▸ **DESCRIPTION OF THE TASK**: Looking at the data below, report how many lines contain "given", with no other words.

────

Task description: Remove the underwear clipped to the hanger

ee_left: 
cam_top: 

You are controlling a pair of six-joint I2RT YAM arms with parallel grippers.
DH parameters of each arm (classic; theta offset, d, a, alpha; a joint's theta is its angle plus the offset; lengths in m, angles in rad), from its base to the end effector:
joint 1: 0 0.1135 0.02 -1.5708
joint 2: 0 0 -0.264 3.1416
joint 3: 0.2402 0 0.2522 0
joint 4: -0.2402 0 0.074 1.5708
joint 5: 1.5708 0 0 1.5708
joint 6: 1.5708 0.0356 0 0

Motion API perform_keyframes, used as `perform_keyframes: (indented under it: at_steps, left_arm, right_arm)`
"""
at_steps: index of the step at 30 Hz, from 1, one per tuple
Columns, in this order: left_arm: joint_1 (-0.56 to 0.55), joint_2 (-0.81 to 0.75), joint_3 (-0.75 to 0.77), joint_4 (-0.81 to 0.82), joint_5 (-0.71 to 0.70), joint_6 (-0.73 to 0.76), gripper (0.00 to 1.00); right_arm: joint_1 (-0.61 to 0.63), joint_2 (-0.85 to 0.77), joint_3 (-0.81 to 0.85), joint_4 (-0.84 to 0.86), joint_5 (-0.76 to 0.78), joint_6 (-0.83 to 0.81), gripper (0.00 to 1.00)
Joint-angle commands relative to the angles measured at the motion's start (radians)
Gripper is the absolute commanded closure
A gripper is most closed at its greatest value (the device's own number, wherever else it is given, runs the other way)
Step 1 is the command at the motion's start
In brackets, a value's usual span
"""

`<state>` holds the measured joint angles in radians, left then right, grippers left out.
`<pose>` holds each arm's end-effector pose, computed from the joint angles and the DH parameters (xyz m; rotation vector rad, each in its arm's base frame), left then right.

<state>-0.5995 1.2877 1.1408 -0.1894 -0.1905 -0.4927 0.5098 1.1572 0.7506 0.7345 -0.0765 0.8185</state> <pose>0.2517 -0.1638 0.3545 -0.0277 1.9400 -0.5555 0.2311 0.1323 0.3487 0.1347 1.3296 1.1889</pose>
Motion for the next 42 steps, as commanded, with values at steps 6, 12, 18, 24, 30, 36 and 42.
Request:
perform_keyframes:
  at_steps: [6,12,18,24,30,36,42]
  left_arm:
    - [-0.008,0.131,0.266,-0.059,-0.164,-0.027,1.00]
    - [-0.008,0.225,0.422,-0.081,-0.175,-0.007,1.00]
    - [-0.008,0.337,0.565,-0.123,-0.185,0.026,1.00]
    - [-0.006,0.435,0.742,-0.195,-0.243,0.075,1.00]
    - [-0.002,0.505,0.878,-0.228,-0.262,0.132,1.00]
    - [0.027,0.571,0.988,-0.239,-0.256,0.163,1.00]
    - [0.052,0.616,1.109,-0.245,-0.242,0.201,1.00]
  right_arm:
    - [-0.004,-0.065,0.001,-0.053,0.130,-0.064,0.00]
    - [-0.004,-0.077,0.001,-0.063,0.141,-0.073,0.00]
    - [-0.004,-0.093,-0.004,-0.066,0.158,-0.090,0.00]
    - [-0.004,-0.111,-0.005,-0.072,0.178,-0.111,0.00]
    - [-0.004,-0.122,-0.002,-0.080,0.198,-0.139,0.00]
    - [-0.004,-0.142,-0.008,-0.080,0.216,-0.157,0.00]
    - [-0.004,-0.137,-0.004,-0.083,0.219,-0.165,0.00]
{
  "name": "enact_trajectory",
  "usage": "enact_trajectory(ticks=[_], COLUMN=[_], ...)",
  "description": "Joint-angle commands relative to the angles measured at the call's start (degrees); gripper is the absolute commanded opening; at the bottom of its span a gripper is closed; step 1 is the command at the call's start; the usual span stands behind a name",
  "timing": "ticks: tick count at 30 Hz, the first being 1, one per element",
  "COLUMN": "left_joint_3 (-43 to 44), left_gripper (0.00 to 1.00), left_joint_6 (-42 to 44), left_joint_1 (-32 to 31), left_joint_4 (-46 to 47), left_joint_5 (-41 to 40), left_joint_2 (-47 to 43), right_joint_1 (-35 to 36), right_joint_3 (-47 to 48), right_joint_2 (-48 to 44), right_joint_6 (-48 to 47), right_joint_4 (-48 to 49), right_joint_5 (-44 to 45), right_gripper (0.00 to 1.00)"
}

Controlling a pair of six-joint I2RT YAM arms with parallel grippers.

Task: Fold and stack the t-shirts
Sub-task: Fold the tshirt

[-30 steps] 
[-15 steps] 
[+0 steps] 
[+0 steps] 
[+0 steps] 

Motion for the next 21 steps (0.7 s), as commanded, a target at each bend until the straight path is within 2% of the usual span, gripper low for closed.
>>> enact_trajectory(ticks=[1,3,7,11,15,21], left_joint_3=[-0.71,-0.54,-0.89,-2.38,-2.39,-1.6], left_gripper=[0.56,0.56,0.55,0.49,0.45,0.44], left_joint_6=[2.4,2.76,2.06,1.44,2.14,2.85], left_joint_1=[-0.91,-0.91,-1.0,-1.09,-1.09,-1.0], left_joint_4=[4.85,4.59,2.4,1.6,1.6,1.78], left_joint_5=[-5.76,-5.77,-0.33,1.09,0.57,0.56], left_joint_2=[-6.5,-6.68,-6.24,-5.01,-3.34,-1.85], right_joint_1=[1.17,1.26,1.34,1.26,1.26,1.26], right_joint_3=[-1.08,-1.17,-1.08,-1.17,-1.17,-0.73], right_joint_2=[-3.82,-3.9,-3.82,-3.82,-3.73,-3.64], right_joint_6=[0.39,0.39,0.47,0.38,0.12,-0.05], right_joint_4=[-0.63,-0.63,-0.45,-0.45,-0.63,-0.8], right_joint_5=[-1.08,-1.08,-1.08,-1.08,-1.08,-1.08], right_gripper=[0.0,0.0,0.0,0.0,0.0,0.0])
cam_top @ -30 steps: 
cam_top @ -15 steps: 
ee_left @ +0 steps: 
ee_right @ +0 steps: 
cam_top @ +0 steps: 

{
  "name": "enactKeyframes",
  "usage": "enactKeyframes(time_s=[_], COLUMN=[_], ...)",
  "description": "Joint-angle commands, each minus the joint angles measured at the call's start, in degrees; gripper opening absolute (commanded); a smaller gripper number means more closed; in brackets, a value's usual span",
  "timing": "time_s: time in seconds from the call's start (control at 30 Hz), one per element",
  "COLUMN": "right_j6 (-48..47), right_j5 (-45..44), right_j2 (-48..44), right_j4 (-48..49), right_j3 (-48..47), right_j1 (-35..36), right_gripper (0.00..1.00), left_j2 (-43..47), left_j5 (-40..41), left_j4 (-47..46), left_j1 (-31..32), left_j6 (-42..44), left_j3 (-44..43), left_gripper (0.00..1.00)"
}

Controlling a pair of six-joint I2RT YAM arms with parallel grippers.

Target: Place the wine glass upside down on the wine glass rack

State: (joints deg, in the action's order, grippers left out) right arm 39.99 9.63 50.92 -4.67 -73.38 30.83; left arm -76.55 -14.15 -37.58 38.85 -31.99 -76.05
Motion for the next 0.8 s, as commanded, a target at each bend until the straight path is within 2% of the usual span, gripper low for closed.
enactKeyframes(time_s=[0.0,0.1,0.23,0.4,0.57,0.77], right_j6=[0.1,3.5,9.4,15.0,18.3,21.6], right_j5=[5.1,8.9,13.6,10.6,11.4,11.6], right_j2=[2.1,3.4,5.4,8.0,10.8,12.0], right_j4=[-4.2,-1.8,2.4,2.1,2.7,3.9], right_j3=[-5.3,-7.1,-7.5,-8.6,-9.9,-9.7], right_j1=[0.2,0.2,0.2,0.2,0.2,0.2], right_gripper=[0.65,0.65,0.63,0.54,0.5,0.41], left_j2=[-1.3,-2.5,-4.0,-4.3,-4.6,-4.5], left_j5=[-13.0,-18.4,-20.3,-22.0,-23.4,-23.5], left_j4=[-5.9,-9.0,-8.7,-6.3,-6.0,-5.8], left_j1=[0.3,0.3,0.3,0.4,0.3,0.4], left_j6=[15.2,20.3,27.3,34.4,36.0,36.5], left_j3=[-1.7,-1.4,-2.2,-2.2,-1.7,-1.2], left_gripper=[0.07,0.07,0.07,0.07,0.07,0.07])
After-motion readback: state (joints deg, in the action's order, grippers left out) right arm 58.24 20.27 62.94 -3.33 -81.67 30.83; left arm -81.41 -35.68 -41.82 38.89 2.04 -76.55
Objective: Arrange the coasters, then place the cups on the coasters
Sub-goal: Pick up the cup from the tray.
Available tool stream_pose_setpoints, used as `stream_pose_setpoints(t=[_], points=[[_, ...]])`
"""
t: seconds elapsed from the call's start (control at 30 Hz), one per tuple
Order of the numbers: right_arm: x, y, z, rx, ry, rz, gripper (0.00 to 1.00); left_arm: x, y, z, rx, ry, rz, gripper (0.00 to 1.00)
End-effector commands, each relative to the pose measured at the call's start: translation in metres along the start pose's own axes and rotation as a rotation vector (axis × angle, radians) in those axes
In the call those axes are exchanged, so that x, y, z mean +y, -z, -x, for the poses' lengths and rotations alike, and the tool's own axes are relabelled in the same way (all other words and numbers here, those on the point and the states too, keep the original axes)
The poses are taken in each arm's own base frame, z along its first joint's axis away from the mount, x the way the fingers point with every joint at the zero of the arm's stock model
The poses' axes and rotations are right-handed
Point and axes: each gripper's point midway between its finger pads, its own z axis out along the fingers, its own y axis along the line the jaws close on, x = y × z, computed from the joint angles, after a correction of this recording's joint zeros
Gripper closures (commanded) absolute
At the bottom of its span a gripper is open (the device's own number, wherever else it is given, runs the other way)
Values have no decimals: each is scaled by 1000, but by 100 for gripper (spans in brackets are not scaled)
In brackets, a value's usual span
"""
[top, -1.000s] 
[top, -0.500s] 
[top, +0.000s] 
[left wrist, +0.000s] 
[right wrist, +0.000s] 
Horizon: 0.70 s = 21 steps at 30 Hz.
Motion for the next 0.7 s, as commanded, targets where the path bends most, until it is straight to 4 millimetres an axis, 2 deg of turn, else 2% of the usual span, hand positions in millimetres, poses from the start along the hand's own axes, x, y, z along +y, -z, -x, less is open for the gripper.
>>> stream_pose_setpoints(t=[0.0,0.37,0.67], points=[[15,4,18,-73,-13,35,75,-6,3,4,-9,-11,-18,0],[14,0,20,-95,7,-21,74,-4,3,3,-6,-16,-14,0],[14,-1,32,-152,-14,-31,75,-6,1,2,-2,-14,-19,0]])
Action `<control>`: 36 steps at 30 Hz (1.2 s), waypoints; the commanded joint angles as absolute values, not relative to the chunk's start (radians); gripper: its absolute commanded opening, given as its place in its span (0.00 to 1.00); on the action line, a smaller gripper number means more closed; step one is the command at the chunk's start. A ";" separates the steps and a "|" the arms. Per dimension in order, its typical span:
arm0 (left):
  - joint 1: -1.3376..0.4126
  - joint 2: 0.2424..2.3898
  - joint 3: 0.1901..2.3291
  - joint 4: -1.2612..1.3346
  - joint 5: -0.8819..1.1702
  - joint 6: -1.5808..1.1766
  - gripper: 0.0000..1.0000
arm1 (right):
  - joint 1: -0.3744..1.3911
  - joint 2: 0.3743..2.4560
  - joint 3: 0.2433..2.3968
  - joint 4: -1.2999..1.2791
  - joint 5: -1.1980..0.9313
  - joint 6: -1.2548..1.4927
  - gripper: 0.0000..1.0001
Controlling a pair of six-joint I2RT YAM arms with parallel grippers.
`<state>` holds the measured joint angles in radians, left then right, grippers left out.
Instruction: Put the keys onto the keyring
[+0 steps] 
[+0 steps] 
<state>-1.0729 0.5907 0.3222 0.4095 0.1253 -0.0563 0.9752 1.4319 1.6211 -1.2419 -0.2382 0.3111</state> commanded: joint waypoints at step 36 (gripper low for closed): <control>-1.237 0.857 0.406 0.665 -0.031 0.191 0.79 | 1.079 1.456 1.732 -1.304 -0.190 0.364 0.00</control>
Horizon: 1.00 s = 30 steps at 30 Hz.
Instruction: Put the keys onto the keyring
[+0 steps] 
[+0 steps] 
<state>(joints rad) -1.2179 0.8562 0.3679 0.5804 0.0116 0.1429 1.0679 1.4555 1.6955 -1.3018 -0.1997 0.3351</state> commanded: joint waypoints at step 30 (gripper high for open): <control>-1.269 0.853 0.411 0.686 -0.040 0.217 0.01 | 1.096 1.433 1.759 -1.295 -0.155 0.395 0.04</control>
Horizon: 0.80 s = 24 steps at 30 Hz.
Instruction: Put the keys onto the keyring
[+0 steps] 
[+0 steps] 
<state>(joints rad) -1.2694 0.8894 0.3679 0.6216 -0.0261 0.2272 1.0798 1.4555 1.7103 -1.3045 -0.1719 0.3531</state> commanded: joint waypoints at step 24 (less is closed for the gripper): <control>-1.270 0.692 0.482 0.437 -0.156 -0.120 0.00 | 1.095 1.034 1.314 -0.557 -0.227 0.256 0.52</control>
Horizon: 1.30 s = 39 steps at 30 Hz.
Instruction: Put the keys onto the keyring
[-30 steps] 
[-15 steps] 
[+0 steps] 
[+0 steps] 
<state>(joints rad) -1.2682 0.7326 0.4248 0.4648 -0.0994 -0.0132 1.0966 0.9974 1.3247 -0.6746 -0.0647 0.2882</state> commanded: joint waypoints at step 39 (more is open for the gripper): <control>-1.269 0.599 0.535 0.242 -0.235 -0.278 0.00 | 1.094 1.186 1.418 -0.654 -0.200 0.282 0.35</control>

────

▸ **EXERCISE ANSWER**: 3